PROBLEM TO WORK ON – Your answer must be every line of the data that holds the string "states".
━━━━━ MATERIAL SUPPLIED ━━━━━
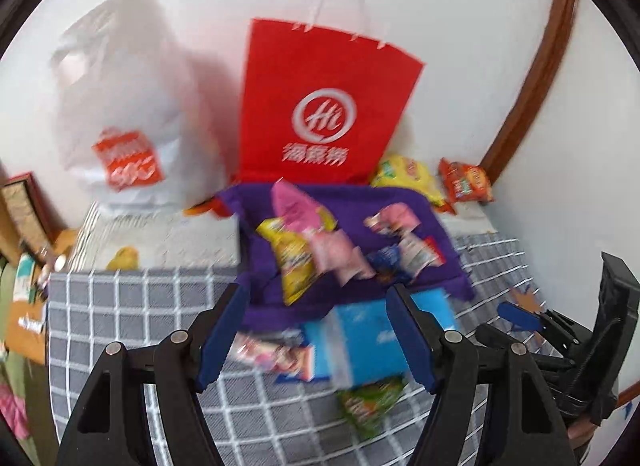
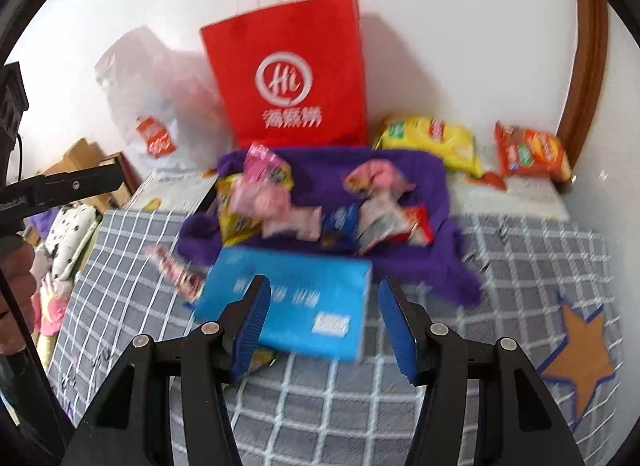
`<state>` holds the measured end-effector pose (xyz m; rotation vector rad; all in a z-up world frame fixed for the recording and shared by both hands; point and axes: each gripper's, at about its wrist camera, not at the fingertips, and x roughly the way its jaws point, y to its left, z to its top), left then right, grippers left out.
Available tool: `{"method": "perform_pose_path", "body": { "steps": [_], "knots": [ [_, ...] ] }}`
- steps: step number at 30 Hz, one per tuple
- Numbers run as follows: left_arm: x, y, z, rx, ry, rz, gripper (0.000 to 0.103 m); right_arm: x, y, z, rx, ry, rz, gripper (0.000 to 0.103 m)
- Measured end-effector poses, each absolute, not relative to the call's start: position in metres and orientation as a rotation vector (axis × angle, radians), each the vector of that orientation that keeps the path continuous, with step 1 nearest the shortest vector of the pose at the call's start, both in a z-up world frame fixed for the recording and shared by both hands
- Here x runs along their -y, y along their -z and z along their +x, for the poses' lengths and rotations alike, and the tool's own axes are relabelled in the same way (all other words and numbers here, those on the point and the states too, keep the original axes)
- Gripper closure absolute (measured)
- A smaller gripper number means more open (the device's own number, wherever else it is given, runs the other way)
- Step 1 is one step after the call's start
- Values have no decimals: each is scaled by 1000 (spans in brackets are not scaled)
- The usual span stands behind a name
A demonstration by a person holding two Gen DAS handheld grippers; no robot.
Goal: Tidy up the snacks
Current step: 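Withdraw both tools from the towel back toward the tissue pack, then grasp the green snack bag with the right tool while the left grasps the striped candy stick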
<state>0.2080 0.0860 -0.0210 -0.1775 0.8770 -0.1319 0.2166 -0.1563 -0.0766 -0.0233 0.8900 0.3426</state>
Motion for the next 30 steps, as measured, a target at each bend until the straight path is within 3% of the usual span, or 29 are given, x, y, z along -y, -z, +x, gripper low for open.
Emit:
{"method": "perform_pose_path", "body": {
  "steps": [12, 30],
  "knots": [
    [-122, 66, 162, -925, 90, -219, 32, 104, 146, 174, -1008, -452, -1, 42],
    [-163, 113, 141, -968, 86, -290, 32, 68, 185, 199, -1071, -327, 153, 39]
  ]
}}
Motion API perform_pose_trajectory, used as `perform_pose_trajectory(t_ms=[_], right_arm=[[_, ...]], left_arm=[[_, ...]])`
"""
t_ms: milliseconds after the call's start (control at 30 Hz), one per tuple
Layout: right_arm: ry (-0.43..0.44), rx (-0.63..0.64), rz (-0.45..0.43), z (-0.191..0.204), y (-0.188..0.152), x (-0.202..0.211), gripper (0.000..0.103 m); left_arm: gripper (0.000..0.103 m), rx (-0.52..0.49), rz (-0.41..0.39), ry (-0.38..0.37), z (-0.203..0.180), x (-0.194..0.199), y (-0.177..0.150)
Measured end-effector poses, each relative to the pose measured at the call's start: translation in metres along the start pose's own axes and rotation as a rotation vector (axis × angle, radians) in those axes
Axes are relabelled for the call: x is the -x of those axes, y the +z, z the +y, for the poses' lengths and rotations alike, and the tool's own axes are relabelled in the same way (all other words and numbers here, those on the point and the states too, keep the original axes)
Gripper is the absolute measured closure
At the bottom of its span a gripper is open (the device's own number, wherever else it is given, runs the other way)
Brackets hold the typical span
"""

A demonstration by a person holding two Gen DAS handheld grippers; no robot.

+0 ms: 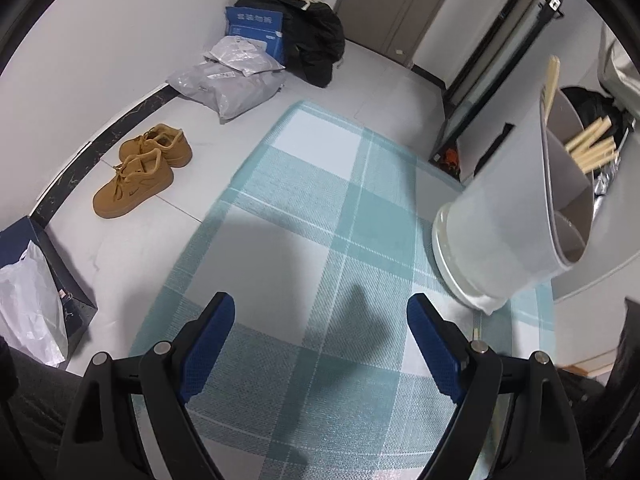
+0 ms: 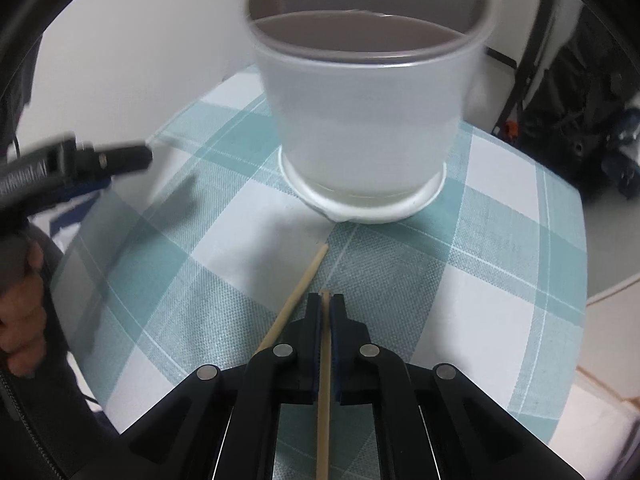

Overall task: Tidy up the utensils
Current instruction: 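Close the right gripper on a chopstick while the left gripper grasps the other chopstick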

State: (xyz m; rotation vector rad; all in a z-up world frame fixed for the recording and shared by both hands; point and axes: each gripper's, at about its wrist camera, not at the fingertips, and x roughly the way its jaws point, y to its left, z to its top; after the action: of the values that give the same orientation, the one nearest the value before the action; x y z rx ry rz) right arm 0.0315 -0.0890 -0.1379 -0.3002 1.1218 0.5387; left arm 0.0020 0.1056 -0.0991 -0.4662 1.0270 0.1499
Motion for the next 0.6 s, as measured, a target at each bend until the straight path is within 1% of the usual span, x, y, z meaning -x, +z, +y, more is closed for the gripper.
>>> perform_pose_trajectory(t_ms=[100, 200, 333, 433, 533, 600], right_arm=[[0.061, -0.121, -0.052, -0.022, 0.002, 0.012, 0.100], [0.101, -0.228, -0.113, -0.046, 0.004, 0.027, 0.100], [0.145, -0.389, -0.197, -0.079, -0.003, 0.042, 0.100], [0.188, -0.504, -0.245, -0.098, -0.011, 0.048, 0.100], [0.206, -0.567, -0.276, -0.111, -0.013, 0.052, 0.100], [0.222, -0.596, -0.295, -0.118, -0.014, 0.054, 0.100]], left_arm=[[0.018, -0.026, 0.036, -0.016, -0.005, -0.005, -0.005], [0.018, -0.059, 0.070, -0.021, -0.011, -0.007, -0.010], [0.018, -0.141, 0.112, -0.041, -0.029, -0.008, -0.018], [0.018, -0.209, 0.141, -0.051, -0.045, -0.009, -0.024], [0.018, -0.275, 0.168, -0.045, -0.061, -0.012, -0.029], [0.018, -0.331, 0.161, -0.046, -0.074, -0.009, -0.031]])
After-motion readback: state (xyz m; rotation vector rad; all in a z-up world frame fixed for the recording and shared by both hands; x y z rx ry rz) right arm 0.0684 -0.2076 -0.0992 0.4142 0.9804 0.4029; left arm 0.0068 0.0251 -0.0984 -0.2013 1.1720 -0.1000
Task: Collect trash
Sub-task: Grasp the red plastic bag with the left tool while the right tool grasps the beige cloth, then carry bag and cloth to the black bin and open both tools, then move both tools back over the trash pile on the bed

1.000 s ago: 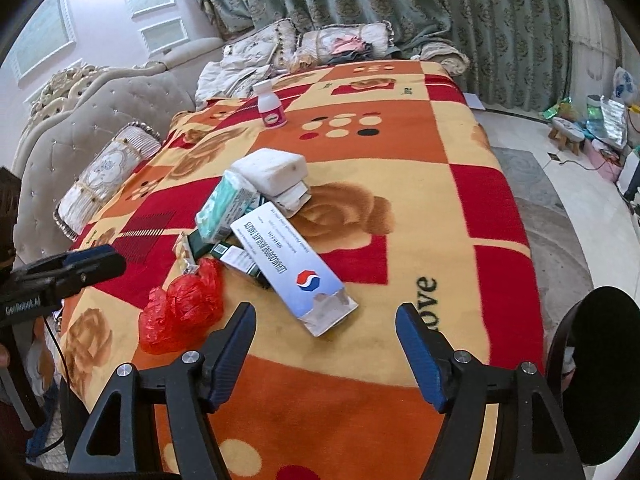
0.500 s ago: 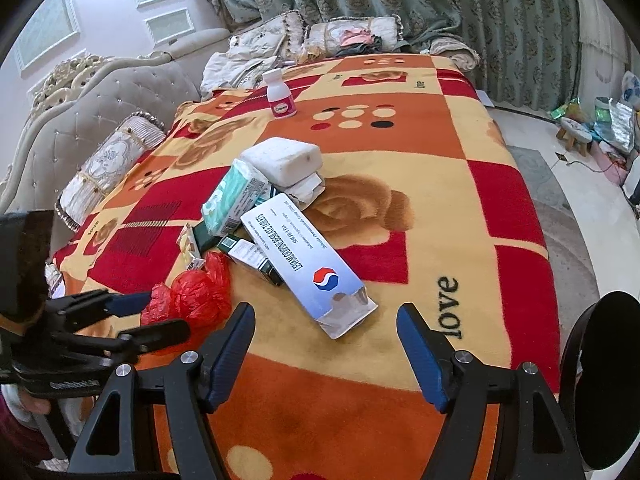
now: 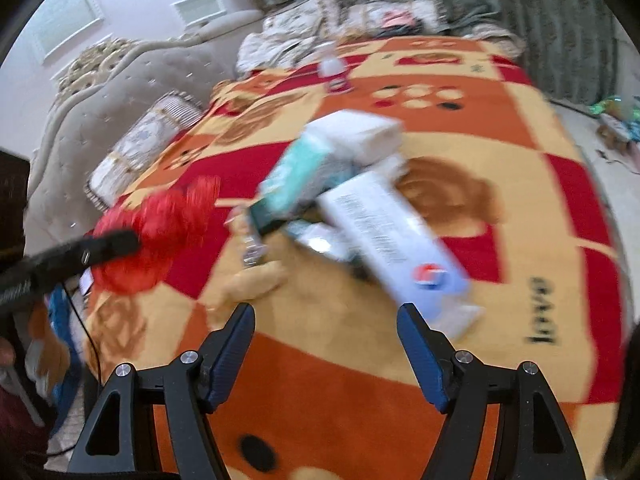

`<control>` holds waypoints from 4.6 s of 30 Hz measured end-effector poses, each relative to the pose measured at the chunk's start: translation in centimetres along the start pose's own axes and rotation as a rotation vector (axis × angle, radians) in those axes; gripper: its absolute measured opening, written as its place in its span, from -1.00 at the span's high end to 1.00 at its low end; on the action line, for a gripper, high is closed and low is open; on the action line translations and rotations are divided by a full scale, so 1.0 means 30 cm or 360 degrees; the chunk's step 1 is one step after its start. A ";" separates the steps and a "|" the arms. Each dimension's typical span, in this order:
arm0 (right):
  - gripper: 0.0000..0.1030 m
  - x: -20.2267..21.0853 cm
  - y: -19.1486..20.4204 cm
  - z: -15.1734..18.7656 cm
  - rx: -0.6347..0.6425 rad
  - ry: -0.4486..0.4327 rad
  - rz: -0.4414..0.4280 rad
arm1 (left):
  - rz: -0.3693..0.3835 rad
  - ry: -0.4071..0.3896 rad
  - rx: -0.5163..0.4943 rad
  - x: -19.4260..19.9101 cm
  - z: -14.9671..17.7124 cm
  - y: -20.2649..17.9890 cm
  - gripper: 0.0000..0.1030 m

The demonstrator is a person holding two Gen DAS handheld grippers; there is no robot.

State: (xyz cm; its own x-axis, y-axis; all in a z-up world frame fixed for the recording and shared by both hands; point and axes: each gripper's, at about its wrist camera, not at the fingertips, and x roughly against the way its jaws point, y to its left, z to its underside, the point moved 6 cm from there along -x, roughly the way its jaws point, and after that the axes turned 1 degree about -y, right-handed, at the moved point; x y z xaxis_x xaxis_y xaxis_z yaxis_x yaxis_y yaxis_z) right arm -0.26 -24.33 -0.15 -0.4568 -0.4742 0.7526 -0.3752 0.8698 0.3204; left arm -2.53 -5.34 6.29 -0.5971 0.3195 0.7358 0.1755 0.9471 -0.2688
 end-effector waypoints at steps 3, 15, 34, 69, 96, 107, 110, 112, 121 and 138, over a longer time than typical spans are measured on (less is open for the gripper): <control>-0.37 -0.081 0.093 0.001 0.0057 0.0045 -0.0049 | -0.0040 0.0017 0.0059 -0.009 0.024 0.074 0.68; 0.58 -0.268 0.220 -0.004 0.0218 0.0125 -0.0014 | -0.0034 0.0017 0.0108 0.000 0.057 0.133 0.68; 0.60 0.200 -0.086 0.025 0.0145 -0.0159 0.0235 | 0.0236 0.0068 -0.0264 -0.099 0.021 -0.432 0.68; 0.61 0.651 -0.905 0.320 -0.0540 -0.0263 0.0738 | 0.0767 0.0322 -0.0582 -0.425 0.050 -1.288 0.67; 0.06 0.649 -0.969 0.339 -0.0653 -0.0271 0.0747 | 0.0643 0.0281 -0.0626 -0.447 0.074 -1.226 0.17; 0.00 0.574 -0.818 0.263 -0.0530 -0.0253 0.0675 | 0.0448 0.0221 -0.0555 -0.416 0.055 -1.048 0.17; -0.07 0.551 -0.771 0.241 -0.0487 -0.0248 0.0651 | 0.0405 0.0207 -0.0540 -0.403 0.049 -0.998 0.17; -0.08 0.536 -0.745 0.231 -0.0469 -0.0245 0.0634 | 0.0379 0.0198 -0.0525 -0.394 0.049 -0.969 0.17; -0.10 0.454 -0.613 0.184 -0.0363 -0.0204 0.0555 | 0.0280 0.0169 -0.0420 -0.354 0.027 -0.800 0.17; -0.26 0.236 -0.358 0.085 -0.0129 -0.0084 0.0322 | 0.0001 0.0135 -0.0207 -0.271 -0.001 -0.338 0.17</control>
State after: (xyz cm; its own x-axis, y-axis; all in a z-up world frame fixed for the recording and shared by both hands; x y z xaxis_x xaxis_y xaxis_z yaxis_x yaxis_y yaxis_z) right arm -1.51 -37.37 0.28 -0.5587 -0.2936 0.7757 -0.2064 0.9550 0.2128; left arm 0.57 -17.53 3.05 -0.5298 0.3163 0.7870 0.2791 0.9412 -0.1904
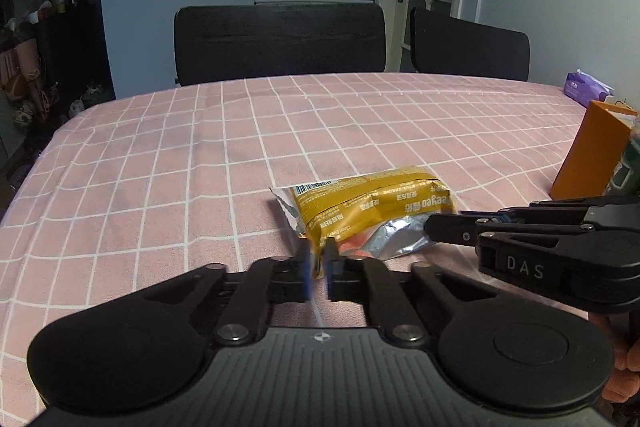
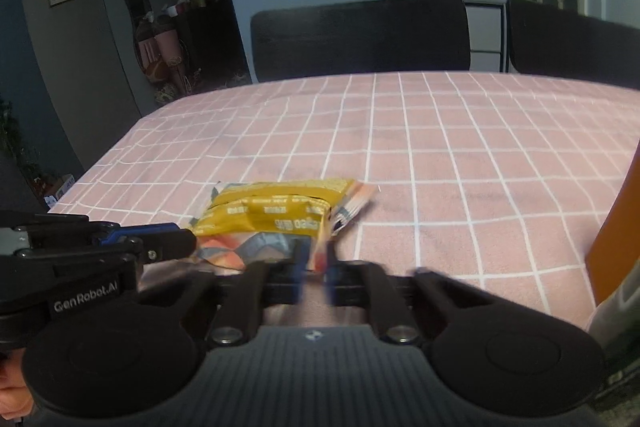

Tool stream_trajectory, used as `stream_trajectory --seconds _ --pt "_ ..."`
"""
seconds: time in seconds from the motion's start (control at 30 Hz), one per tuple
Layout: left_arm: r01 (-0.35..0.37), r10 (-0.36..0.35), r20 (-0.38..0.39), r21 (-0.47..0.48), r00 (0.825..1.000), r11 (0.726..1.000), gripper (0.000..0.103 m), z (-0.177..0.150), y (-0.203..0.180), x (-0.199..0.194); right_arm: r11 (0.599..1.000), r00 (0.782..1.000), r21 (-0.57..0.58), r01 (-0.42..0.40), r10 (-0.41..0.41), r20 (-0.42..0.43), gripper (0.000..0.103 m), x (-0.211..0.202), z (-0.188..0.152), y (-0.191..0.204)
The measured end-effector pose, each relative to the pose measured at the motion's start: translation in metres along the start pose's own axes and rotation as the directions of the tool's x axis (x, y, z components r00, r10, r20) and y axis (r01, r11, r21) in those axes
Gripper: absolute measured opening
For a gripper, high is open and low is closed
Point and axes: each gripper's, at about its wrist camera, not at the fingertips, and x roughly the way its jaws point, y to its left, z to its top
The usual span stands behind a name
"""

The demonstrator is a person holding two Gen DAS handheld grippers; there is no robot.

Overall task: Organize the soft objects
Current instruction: 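Grasp the yellow snack packet edge with both grippers together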

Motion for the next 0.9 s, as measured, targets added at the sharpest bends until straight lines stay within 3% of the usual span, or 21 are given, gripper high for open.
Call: stream_trajectory --seconds 0.3,0.53,0.6,0.67,0.7,0.9 --pt "0.011 -0.010 0.019 -0.016 1.000 1.000 0.000 -0.010 -0.006 -0.031 1.000 0.999 -0.023 0.018 -0.017 0.041 0.000 -0.033 -0.004 0.010" --pt "0.030 -0.030 0.002 0.010 1.000 0.999 0.001 -0.033 -0.024 -0.072 1.000 1.000 0.007 -0.016 0.016 0.023 0.000 -0.074 -0.032 0.015" --pt "0.002 -0.003 0.010 0.055 1.000 0.998 0.017 -0.043 -0.032 -0.081 0.999 0.999 0.023 -0.029 0.029 0.024 0.000 -0.086 -0.042 0.012" --pt "-0.027 0.026 0.016 0.095 1.000 0.995 0.062 -0.053 -0.040 -0.086 0.999 0.999 0.029 -0.031 0.030 0.019 0.000 -0.096 -0.050 0.010" --pt "-0.034 0.032 0.017 0.109 0.999 0.993 0.069 -0.057 -0.043 -0.087 0.999 0.999 0.029 -0.031 0.030 0.017 0.000 -0.101 -0.054 0.008" --pt "0.003 0.000 -0.024 0.093 1.000 0.996 0.071 -0.065 -0.048 -0.068 0.997 0.999 0.071 -0.028 0.030 -0.024 0.000 -0.101 -0.067 -0.004"
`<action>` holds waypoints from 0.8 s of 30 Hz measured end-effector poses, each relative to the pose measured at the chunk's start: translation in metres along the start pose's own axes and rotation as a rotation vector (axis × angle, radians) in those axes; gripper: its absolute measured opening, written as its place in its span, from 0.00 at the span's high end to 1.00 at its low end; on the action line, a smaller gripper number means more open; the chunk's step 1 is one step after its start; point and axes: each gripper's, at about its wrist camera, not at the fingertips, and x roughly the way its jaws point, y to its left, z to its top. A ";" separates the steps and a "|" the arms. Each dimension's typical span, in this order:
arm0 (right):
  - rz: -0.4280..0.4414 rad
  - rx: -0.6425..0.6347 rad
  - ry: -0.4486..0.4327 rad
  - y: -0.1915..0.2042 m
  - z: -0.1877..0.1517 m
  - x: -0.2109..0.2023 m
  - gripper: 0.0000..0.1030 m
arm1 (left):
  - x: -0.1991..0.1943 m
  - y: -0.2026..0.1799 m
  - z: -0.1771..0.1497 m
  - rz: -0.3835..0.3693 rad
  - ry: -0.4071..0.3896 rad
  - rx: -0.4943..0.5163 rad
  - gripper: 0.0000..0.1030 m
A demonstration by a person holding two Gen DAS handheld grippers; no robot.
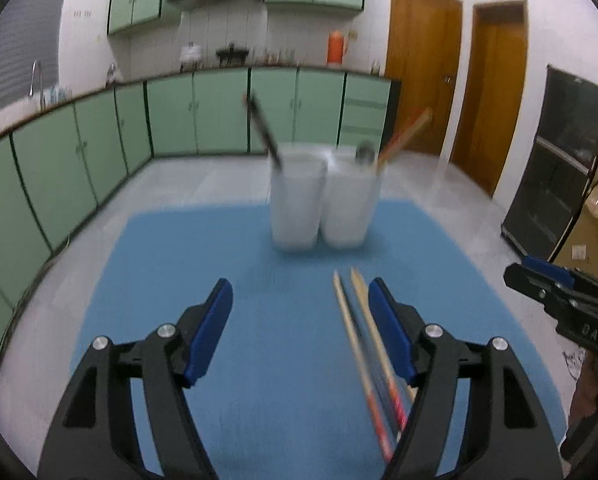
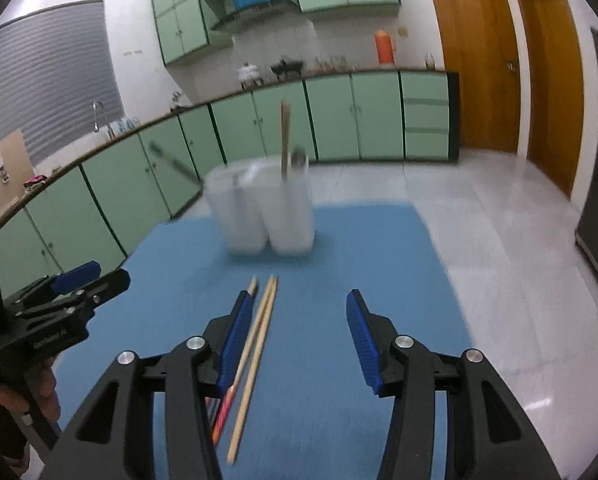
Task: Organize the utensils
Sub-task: 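Withdraw both open tools from the holder back over the remaining chopsticks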
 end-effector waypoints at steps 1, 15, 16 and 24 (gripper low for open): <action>-0.001 0.006 0.011 -0.001 -0.010 0.000 0.53 | 0.002 0.002 -0.011 0.003 0.026 0.000 0.34; 0.006 -0.066 0.185 0.038 -0.096 0.019 0.52 | 0.010 0.006 -0.084 0.046 0.199 0.008 0.18; 0.005 -0.074 0.187 0.040 -0.100 0.021 0.52 | 0.010 0.007 -0.087 0.049 0.207 0.011 0.17; -0.028 -0.130 0.178 0.055 -0.111 0.027 0.59 | 0.011 0.008 -0.101 0.055 0.233 0.014 0.15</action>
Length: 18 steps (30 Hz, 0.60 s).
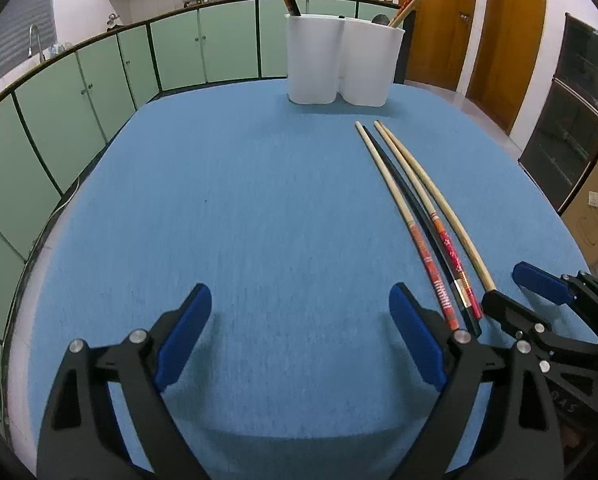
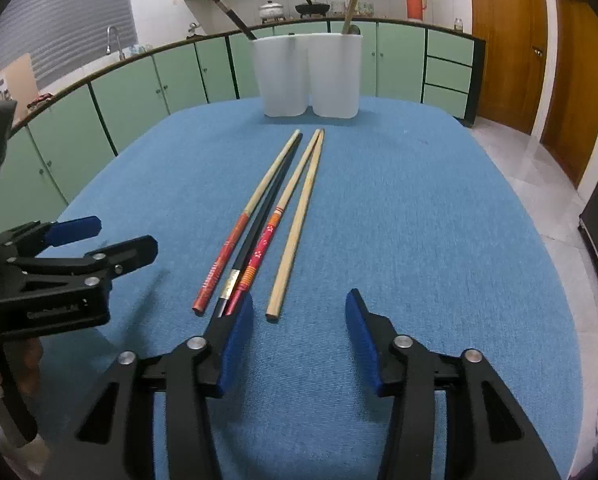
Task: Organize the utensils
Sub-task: 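Withdraw both open tools from the holder back over the remaining chopsticks, then grasp a plain wooden chopstick with the right gripper while the left grasps a red-patterned chopstick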
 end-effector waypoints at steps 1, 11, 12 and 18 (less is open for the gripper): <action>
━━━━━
RESULT BELOW –
- Here x runs along their -y, y along their -z and z along their +x, for the poses' lengths and rotations alike, and the tool's own axes are relabelled in the same way (all other words and numbers here, those on the point and the states too, keep the original axes)
Axes are relabelled for the call: x is the -x of those axes, y the +z, z the +y, for the poses' lengths and rotations alike, and the tool's own axes are relabelled in the same way (all other words and numbers here, those on the point and the states too, keep the original axes)

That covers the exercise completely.